*Task requirements:*
Copy each line in the data that includes the word "blue".

*Data supplied:*
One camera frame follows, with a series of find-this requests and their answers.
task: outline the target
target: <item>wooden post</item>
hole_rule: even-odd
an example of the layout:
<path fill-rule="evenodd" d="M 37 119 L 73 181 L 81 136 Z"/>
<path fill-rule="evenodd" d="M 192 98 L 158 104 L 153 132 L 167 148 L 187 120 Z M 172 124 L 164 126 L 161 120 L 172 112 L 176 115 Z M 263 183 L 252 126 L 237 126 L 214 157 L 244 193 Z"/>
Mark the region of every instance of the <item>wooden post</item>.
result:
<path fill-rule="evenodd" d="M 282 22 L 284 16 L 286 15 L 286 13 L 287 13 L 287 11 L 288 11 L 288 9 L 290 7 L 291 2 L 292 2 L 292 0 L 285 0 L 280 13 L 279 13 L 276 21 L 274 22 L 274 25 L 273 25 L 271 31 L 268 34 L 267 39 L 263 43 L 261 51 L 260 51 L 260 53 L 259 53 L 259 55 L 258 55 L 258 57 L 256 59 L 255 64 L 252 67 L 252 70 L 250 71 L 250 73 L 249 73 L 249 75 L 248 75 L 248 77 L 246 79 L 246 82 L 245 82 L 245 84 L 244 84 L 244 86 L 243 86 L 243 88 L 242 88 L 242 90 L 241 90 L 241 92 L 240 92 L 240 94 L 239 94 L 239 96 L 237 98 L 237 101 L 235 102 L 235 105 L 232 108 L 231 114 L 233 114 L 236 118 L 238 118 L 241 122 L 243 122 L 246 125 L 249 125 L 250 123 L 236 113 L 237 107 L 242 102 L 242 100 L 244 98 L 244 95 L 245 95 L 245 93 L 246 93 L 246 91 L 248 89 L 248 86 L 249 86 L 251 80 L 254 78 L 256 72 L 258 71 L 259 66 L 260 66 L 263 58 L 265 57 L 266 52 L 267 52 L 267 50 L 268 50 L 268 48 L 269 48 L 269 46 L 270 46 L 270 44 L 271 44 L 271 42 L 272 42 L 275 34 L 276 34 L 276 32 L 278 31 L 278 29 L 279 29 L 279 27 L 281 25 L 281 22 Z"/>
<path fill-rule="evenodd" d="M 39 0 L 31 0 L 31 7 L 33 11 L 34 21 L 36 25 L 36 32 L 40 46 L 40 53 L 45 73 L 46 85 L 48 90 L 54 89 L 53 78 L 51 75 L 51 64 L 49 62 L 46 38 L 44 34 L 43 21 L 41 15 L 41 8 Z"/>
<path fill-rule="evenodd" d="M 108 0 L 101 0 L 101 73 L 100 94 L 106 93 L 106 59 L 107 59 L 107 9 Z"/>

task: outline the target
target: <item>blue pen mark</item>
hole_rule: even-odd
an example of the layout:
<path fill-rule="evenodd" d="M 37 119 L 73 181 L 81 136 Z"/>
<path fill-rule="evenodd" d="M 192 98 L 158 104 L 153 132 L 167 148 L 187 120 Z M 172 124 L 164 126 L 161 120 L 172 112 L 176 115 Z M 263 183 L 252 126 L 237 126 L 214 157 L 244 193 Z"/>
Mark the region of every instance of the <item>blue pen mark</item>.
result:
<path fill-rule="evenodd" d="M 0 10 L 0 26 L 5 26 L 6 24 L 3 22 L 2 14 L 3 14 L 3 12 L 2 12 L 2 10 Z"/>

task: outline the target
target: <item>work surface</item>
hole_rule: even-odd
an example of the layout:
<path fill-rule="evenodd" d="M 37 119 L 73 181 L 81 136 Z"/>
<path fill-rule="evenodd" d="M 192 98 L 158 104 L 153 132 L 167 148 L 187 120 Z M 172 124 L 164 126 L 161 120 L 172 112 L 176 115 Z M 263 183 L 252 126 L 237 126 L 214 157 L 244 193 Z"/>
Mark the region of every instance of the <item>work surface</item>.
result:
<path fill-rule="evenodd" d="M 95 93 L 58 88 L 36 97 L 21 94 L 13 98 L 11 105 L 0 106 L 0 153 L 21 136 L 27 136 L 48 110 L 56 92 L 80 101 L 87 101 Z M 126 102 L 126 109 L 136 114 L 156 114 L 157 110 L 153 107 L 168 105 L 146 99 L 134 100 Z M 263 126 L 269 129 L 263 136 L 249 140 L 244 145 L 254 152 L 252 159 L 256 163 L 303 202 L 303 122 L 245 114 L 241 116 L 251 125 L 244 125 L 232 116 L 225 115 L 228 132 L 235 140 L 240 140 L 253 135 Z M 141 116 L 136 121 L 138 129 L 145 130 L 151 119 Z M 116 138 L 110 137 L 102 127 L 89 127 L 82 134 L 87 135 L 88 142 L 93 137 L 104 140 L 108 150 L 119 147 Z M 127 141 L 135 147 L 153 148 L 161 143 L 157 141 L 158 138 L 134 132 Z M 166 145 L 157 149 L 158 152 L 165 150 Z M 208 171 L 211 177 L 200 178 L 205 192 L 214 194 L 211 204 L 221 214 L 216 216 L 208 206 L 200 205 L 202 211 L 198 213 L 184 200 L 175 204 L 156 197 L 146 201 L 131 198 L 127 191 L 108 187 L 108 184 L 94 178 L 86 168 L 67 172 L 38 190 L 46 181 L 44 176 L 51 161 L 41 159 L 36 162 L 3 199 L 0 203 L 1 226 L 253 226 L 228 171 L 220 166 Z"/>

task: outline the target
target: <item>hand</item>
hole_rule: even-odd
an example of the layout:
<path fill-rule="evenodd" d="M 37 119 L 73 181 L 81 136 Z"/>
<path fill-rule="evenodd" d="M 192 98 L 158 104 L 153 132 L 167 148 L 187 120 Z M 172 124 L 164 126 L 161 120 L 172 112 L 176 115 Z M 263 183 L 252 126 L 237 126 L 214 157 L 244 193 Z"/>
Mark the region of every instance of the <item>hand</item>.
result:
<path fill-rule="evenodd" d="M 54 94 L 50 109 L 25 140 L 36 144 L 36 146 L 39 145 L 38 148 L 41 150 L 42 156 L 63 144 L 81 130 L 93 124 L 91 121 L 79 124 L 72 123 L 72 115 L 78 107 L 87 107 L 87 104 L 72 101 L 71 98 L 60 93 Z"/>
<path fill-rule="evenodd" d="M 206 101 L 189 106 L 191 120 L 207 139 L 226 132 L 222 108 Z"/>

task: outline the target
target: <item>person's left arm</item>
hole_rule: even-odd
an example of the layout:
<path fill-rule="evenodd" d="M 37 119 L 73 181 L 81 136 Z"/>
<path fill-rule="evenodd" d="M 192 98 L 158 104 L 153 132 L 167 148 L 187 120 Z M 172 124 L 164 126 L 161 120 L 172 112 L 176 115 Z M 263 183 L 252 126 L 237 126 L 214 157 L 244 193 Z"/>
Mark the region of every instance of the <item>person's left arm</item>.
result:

*Result:*
target: <item>blue pen mark</item>
Mark the region of every instance of the <item>blue pen mark</item>.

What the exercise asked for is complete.